Stock Analysis

ATOSS Software SE's (ETR:AOF) Stock Is Going Strong: Is the Market Following Fundamentals?

Published
XTRA:AOF

ATOSS Software (ETR:AOF) has had a great run on the share market with its stock up by a significant 15% over the last month. Since the market usually pay for a company’s long-term fundamentals, we decided to study the company’s key performance indicators to see if they could be influencing the market. Specifically, we decided to study ATOSS Software's ROE in this article.

Return on Equity or ROE is a test of how effectively a company is growing its value and managing investors’ money.
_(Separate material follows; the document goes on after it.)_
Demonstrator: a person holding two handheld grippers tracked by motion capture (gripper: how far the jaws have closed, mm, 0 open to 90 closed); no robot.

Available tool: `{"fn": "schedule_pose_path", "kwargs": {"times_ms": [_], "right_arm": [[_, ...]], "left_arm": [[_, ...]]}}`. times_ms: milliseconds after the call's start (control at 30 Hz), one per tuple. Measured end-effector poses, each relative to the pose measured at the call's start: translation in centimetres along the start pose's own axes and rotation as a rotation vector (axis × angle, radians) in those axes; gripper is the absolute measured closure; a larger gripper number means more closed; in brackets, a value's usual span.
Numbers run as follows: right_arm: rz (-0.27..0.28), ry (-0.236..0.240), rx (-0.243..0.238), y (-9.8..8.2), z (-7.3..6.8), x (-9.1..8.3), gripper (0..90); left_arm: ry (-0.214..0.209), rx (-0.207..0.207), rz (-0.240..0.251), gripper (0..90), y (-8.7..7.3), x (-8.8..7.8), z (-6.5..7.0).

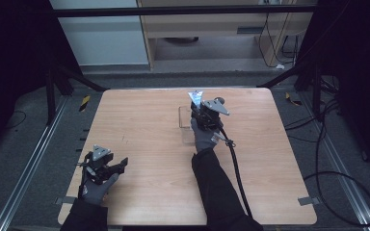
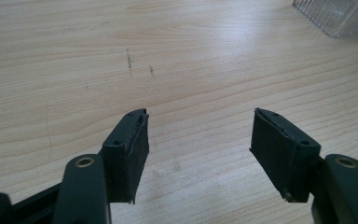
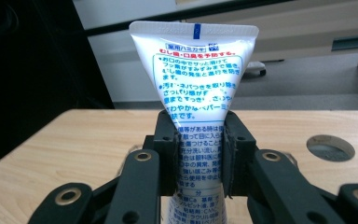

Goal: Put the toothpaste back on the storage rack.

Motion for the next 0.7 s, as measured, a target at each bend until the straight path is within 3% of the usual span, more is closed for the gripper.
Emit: {"fn": "schedule_pose_path", "kwargs": {"times_ms": [300, 433, 600, 700], "right_arm": [[-0.049, -0.024, -0.029, -1.3, 0.7, 0.1, 70.1], [-0.072, -0.032, -0.063, -1.5, 0.6, -0.1, 69.0], [-0.112, -0.034, -0.058, -2.3, 1.1, -0.4, 65.9], [-0.114, -0.032, -0.078, -2.4, 1.0, -0.7, 62.3]], "left_arm": [[0.0, 0.001, -0.001, 35.9, 0.0, 0.0, 0.0], [-0.001, 0.003, -0.002, 35.9, 0.0, 0.0, 0.0], [-0.002, 0.004, -0.003, 35.9, 0.0, 0.0, 0.1], [-0.003, 0.005, -0.006, 35.9, -0.1, 0.1, 0.1]]}}
Point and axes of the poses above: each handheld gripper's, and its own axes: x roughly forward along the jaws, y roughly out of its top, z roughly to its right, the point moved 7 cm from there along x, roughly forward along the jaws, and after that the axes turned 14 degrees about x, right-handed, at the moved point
In simpler terms, it measures the profitability of a company in relation to shareholder's equity.

Check out our latest analysis for ATOSS Software

How To Calculate Return On Equity?

ROE can be calculated by using the formula:

Return on Equity = Net Profit (from continuing operations) ÷ Shareholders' Equity

So, based on the above formula, the ROE for ATOSS Software is:

61% = €38m ÷ €62m (Based on the trailing twelve months to March 2024).

The 'return' is the income the business earned over the last year. Another way to think of that is that for every €1 worth of equity, the company was able to earn €0.61 in profit.

Why Is ROE Important For Earnings Growth?

Thus far, we have learned that ROE measures how efficiently a company is generating its profits. We now need to evaluate how much profit the company reinvests or "retains" for future growth which then gives us an idea about the growth potential of the company. Generally speaking, other things being equal, firms with a high return on equity and profit retention, have a higher growth rate than firms that don’t share these attributes.

A Side By Side comparison of ATOSS Software's Earnings Growth And 61% ROE

Firstly, we acknowledge that ATOSS Software has a significantly high ROE. Secondly, even when compared to the industry average of 12% the company's ROE is quite impressive. So, the substantial 21% net income growth seen by ATOSS Software over the past five years isn't overly surprising.

Next, on comparing with the industry net income growth, we found that ATOSS Software's growth is quite high when compared to the industry average growth of 11% in the same period, which is great to see.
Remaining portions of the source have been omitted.